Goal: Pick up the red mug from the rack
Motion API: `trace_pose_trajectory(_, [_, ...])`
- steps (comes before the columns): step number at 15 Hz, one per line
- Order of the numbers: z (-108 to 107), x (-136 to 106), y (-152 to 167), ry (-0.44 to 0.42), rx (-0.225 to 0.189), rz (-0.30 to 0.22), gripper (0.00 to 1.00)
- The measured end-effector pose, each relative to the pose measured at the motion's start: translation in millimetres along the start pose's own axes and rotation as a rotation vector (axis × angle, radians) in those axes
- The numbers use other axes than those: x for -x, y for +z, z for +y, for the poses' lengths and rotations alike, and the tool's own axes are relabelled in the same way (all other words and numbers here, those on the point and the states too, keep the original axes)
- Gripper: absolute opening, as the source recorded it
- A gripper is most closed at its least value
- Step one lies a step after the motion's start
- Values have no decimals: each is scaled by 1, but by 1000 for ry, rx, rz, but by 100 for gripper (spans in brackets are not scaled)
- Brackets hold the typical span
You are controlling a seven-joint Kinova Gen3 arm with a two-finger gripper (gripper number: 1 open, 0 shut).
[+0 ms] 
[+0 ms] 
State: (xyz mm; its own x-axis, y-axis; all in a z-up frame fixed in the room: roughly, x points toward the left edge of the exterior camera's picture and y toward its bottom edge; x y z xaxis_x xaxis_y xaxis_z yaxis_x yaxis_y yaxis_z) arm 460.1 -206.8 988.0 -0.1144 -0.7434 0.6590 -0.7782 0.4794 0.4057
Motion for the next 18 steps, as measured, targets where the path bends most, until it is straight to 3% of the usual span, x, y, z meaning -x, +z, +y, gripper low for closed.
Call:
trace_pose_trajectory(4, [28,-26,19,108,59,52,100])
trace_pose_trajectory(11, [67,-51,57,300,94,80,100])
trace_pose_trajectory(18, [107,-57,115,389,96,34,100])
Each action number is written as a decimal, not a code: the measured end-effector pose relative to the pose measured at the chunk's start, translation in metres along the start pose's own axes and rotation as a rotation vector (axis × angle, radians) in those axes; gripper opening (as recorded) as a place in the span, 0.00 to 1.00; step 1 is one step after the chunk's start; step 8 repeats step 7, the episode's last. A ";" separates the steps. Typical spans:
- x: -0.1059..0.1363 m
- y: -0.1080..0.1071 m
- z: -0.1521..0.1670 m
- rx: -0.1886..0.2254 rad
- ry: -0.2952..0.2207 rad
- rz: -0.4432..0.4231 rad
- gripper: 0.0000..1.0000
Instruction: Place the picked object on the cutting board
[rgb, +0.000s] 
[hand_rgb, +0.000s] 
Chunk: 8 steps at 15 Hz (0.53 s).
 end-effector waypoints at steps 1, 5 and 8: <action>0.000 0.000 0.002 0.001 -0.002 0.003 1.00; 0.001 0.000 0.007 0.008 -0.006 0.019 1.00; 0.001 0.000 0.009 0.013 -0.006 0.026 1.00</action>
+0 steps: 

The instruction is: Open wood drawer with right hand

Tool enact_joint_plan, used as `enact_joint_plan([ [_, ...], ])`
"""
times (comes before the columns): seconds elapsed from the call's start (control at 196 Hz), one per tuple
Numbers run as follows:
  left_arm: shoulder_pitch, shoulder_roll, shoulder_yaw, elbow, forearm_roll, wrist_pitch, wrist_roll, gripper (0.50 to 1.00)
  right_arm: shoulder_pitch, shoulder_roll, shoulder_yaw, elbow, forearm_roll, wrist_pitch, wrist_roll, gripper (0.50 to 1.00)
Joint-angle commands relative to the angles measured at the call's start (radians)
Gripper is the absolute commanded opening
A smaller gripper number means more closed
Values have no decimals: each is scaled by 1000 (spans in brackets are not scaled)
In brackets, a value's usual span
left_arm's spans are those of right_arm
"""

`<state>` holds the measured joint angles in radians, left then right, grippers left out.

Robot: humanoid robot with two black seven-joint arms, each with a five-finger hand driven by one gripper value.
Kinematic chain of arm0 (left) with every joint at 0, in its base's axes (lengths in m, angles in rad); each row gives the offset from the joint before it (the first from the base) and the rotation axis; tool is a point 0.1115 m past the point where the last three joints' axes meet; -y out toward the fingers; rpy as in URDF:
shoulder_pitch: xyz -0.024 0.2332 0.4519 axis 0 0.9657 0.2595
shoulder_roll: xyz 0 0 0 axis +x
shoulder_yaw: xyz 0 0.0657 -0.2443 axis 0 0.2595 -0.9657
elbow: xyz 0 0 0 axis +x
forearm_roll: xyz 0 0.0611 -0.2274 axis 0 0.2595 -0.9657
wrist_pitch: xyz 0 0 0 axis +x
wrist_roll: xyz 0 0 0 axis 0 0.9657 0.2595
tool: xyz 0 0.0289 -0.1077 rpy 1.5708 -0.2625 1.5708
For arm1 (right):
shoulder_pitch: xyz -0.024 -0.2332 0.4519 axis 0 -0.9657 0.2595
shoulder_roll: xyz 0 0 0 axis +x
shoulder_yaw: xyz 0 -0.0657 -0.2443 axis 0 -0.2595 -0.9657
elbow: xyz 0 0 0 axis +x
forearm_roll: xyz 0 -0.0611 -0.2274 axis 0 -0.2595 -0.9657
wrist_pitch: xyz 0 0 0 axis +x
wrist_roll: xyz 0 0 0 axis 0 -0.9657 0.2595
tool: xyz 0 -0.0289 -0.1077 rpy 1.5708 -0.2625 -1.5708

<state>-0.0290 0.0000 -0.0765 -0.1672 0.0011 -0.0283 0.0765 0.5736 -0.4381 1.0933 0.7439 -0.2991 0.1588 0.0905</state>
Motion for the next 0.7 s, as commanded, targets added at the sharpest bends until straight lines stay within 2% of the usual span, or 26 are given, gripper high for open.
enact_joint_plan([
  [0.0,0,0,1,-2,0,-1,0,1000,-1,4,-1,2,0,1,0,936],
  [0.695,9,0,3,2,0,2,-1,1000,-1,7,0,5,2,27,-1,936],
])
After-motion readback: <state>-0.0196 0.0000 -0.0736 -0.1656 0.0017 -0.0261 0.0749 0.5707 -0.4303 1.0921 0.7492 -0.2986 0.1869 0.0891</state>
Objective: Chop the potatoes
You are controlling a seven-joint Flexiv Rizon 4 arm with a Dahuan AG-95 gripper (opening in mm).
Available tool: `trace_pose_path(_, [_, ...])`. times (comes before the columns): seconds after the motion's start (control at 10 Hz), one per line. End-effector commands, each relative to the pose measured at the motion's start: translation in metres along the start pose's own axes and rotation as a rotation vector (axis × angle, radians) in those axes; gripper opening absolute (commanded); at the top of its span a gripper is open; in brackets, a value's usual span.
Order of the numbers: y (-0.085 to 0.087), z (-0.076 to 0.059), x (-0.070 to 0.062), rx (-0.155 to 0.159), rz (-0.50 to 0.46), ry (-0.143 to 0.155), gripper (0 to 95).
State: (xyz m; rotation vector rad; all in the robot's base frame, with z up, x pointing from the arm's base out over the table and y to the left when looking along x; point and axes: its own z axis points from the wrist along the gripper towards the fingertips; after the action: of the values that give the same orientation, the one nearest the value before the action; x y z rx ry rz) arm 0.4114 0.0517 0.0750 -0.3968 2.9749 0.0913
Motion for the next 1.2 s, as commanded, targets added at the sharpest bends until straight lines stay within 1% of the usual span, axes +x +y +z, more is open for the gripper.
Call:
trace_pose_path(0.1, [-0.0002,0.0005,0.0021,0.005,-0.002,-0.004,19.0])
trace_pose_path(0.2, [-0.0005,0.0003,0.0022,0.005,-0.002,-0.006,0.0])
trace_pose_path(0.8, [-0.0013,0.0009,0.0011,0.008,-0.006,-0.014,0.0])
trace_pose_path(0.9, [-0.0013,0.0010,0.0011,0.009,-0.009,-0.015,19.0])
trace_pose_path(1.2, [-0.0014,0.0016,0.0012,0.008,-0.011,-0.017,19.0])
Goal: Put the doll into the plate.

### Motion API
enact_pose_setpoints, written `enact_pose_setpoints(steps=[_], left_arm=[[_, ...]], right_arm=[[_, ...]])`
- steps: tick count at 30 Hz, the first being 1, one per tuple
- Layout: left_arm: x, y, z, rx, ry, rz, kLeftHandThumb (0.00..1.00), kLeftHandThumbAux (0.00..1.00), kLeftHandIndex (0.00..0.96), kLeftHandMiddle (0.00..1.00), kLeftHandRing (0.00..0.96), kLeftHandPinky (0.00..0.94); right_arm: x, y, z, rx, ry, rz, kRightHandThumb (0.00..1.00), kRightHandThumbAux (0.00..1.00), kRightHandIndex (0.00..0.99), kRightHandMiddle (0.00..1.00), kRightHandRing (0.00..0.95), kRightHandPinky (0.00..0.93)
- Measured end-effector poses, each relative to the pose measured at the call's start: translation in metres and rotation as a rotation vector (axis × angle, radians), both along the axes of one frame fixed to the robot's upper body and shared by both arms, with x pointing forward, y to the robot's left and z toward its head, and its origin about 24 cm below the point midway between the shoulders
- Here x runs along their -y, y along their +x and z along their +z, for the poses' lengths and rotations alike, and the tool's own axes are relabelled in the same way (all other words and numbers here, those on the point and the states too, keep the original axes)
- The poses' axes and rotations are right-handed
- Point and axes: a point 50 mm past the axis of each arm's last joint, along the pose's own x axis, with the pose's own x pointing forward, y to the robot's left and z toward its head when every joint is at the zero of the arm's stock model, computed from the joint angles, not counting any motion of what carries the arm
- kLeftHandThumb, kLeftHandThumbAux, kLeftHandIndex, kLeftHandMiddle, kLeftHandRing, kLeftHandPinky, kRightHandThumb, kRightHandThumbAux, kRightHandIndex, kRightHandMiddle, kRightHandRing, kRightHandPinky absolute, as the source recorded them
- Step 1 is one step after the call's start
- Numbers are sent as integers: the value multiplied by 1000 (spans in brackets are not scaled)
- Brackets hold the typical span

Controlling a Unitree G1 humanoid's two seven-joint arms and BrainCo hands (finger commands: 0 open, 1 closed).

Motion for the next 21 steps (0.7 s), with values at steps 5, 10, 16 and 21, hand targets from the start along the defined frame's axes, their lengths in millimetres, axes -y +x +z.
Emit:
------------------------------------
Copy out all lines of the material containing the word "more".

A smaller gripper number means more closed
Motion for the next 1.2 s, as commanded, targets added at the sharpest bends until straight lines stay within 1% of the usual span, axes +x +y +z, more is open for the gripper.

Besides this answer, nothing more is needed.